* **WHAT THE EXERCISE ASKS**
For the listing below, give the number of lines in which "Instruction" occurs. Add nothing.

* **PROVIDED RECORDS**
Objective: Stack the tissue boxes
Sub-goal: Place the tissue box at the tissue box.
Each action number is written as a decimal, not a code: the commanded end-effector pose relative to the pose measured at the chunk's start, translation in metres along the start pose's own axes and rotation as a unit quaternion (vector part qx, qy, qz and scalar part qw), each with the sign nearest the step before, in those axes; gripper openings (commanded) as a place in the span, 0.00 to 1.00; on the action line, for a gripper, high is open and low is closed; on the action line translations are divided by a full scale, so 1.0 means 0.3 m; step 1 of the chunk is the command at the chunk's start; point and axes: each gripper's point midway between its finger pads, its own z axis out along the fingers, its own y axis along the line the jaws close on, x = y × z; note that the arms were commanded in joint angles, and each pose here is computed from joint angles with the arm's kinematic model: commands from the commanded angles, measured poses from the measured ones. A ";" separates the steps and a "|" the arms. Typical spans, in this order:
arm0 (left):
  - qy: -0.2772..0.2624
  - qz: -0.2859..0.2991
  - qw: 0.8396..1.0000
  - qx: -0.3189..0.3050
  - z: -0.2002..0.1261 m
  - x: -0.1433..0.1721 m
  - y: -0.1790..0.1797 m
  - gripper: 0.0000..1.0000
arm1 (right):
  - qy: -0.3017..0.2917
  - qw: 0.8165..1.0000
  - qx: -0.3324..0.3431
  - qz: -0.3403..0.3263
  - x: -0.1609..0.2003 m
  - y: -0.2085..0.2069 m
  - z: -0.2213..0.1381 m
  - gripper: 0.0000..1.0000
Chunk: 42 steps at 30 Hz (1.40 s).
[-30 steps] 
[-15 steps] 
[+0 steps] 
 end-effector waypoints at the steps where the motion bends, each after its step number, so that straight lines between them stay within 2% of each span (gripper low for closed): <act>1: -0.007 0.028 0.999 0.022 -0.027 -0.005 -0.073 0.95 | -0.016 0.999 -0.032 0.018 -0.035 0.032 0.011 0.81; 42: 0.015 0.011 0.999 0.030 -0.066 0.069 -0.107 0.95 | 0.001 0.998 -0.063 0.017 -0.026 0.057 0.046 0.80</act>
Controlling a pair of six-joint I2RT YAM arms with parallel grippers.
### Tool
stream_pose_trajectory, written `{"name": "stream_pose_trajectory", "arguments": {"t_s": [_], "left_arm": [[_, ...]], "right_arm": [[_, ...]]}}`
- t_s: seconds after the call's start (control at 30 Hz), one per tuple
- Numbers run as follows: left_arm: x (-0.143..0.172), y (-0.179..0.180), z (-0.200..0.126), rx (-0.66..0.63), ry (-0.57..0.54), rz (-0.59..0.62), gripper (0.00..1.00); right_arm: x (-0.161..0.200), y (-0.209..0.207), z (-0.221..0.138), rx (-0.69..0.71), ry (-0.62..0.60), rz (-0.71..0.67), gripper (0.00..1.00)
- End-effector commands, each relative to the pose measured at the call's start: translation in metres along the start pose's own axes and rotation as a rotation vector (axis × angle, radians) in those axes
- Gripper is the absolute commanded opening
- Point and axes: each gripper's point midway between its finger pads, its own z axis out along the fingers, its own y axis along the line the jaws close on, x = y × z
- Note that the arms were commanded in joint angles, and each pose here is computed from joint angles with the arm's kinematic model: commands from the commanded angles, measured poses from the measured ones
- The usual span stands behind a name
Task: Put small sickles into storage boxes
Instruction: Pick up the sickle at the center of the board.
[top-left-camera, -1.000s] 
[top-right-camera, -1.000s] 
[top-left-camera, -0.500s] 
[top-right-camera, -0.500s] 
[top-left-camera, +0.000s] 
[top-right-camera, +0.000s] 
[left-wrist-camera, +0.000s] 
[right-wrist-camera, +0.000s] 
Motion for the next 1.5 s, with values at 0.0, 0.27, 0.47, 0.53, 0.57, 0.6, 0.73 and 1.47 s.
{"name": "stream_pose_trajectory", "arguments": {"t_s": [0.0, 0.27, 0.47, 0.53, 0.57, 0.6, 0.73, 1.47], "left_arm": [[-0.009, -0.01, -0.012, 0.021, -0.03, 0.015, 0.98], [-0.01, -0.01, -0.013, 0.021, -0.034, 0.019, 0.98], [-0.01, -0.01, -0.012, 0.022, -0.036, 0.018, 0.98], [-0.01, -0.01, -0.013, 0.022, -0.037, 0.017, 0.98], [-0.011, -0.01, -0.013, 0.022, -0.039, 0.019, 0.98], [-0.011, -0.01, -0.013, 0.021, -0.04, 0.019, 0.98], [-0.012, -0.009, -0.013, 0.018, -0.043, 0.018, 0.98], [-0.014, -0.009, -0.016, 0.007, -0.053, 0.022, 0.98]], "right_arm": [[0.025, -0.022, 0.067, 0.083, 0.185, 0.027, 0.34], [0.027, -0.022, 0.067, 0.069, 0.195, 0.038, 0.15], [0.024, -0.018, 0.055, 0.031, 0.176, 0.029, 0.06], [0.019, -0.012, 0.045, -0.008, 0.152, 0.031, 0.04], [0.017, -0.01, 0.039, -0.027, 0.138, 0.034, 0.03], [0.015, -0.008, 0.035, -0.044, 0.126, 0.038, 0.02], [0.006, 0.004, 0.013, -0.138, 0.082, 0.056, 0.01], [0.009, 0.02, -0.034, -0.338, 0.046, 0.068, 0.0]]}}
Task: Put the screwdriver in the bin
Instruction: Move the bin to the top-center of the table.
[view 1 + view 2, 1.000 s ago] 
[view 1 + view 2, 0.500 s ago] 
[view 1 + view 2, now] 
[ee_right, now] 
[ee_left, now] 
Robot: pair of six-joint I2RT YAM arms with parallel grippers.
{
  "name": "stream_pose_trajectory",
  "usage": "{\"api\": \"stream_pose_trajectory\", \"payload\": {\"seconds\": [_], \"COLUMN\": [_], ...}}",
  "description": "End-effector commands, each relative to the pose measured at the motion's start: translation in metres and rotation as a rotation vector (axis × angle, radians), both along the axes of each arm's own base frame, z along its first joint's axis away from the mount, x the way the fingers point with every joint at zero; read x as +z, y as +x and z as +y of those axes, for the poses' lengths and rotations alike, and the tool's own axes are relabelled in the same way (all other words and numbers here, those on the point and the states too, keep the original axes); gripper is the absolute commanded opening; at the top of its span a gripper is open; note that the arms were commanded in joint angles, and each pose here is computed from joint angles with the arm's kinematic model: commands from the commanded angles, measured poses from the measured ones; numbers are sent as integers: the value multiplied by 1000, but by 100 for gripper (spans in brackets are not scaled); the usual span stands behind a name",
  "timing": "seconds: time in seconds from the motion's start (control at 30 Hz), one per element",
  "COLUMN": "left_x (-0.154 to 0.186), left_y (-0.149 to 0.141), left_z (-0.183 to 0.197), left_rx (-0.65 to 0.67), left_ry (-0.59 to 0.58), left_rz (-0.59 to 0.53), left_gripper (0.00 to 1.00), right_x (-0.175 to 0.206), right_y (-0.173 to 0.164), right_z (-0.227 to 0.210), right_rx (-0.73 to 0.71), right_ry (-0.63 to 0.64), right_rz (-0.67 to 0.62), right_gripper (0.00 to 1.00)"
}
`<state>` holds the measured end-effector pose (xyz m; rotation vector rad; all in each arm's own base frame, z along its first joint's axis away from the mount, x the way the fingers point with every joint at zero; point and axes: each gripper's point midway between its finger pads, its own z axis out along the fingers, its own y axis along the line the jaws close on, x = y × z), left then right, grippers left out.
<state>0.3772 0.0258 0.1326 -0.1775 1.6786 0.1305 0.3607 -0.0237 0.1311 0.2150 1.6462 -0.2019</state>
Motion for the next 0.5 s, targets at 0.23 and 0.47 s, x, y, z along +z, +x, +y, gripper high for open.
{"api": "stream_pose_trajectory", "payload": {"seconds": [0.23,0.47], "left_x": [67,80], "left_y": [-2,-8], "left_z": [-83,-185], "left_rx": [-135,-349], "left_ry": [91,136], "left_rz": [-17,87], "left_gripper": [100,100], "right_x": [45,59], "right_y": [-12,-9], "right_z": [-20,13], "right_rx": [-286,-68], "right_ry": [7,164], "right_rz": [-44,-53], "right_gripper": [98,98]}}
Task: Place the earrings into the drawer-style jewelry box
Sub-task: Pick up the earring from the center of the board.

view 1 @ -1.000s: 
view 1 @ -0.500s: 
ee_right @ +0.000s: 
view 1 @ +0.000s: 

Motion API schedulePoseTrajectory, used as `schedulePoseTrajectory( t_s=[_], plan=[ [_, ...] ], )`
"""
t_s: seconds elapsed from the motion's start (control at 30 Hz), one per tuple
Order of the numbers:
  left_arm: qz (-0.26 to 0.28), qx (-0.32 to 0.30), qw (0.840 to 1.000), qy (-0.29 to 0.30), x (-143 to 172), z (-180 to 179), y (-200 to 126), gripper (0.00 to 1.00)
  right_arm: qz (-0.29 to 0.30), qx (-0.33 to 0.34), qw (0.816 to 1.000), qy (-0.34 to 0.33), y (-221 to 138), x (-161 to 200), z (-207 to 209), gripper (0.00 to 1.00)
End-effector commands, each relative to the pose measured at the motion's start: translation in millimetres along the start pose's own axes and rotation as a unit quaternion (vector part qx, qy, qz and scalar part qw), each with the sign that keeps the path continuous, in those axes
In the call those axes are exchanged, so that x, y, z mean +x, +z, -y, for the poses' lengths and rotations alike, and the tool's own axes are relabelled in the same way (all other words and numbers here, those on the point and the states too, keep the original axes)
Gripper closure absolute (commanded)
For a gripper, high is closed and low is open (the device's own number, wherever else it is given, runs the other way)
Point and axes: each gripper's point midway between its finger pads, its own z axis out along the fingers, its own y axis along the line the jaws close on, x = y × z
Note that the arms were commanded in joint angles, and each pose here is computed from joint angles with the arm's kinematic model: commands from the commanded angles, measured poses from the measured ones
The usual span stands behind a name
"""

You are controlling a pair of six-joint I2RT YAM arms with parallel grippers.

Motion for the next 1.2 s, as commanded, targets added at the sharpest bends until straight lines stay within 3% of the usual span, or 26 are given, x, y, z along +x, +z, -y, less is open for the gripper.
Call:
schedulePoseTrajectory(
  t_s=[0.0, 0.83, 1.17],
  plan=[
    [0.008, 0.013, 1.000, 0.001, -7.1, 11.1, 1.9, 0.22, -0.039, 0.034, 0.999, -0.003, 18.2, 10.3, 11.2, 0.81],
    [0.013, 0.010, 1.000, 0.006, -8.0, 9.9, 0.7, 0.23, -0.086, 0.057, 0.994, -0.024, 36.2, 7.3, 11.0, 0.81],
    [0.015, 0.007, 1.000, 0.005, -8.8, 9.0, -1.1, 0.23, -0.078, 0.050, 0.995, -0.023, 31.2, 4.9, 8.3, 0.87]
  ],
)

* **ANSWER TO THIS PROBLEM**
2